Right. Because this cockpit looks at least as comfortable as the first class cabin on a 747, and since I can fly in that for fourteen hours from Los Angeles to Singapore without losing my mind, a few days from DS9 to Chin'toka in a little tandem cockpit peeing into a tube in front of my copilot is no big deal.
Because changing battlespace conditions don't ever call for a rapid response, and who ever heard an emergency situation in the middle of a war?
Right, because starships that can cruise comfortably at warp 7 or 8 are going to throttle back to warp 5 so the fighters, shuttles and runabouts can keep up, instead of opening up the hangar doors and letting them hitch along. And they're going to keep the fighter crews cooped up in their tiny little cockpits for days on end instead of letting them come aboard for a shower, shave and a hot meal.
Because the heavily-modified "courier" craft the Maquis used looked exactly like the Starfleet attack fighter totally by coincidence. Besides, its not like civilian aircraft have ever been modified into warplanes before.
Right, because the first six episodes of DS9 season six were all towards the end of the Dominion War. And the fact that fighters were used effectively both in Operation Return and the Battle of Cardassia proves that they were worthless, so Starfleet was stupid to use them for the duration of the entire war.
Because it's not like fighters have been used in every major conflict since WWI with increasing effectiveness.
Nothing like cripple a Galor, mix it up with Jem'Hadar attack ships and harass Dominion lines and force them to break formation, that is.
Because small aircraft taking out much larger ships is totally unheard-of.
Never mind that they were featured prominently in several major battles and are a continuation of current military technology and doctrine.
...Oh, baby, you know, I've really got to leave you / Oh, I can hear it callin 'me / I said don't you hear it callin' me the way it used to do?...
- Anne Bredon
I was wanting a photonic fighter carrier, but you insist all AI's are sentient, which is over valuing the term Artificial Intelligence. While, somehow, photonic fighters are sentient and photonic fleet ships aren't. I really don't know what you think I'm arguing, I just want a ship to produce photonic fighters to go with my photonic fleet.
To the post above. All Star Trek games may not be "cannon", but one of my favorites was Star Fleet Command 2: Empires at War. My favorite ship was a Dreadnaught class Federation Carrier. Its the one with quad nacels. It has photon torpedoes, lots of phasers, missiles, gatling phasers, and heavy fighters. I would drop the cash to use it in this game in a heartbeat.
Bigger ship means bigger power plant.
Bigger power plant means more powerful engines.

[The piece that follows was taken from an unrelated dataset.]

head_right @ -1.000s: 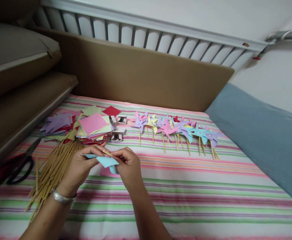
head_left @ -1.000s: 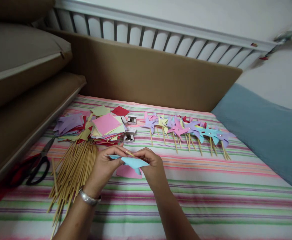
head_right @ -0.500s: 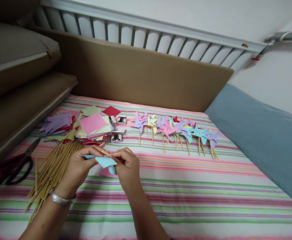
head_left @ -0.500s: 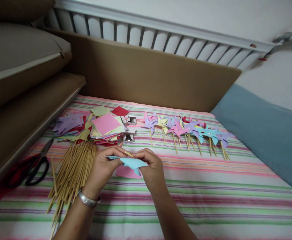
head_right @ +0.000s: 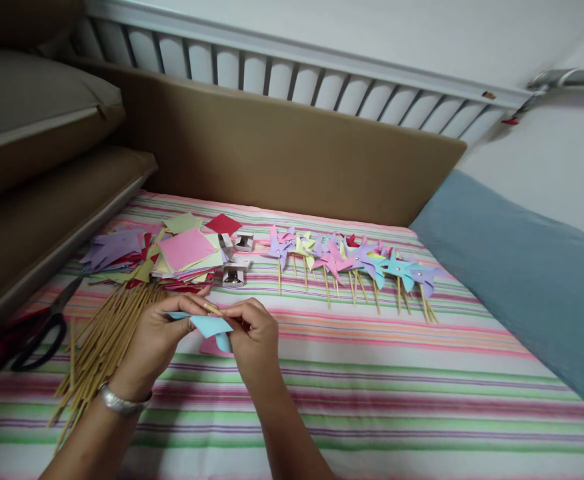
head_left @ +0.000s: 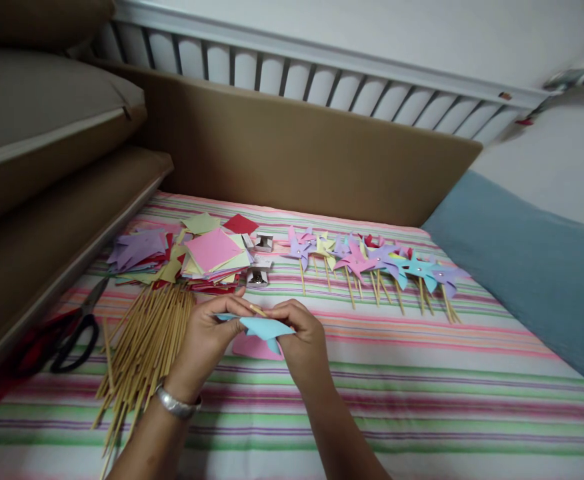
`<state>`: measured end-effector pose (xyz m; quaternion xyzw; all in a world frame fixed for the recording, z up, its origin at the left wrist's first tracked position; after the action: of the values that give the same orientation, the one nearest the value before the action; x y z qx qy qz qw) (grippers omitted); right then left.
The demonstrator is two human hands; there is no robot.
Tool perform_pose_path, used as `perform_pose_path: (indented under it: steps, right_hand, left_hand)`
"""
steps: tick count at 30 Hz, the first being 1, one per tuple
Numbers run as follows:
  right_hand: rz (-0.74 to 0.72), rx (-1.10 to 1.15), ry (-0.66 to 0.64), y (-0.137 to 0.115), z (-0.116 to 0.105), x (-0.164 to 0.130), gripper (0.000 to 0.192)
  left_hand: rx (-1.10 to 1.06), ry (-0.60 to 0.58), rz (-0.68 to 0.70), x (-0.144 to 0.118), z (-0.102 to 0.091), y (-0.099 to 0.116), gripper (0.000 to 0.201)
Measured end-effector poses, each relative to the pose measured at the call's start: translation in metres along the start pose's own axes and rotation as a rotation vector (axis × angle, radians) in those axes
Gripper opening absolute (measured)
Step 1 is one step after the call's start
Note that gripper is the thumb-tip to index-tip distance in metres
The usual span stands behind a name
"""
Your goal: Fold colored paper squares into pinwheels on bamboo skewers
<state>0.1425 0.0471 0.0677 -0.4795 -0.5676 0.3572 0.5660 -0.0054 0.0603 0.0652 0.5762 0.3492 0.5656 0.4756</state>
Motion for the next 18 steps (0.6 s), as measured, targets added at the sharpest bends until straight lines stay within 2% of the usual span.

If you scaled up a Peregrine to the size of a Sovereign, its flight characteristics would remain exactly the same, because its mass to thrust ratio would not have changed.
We've seen them on screen, so fighters are in and that's that. Doesn't mean they actually make any sense. Their performance would be no better, in any way, than that of a big ship; and due to their size, would be inferior to big ships in any respect not related to mass to thrust ratios (fire power, combat endurance, sensor range, etc).
In deep space, perhaps (I disagree, but I don't really feel like rehashing the argument again). But having craft that can operate in atmospheric, low gravity, or other areas where a starship simply cannot go (such as dense debris fields for example) gives another level of operational flexibility.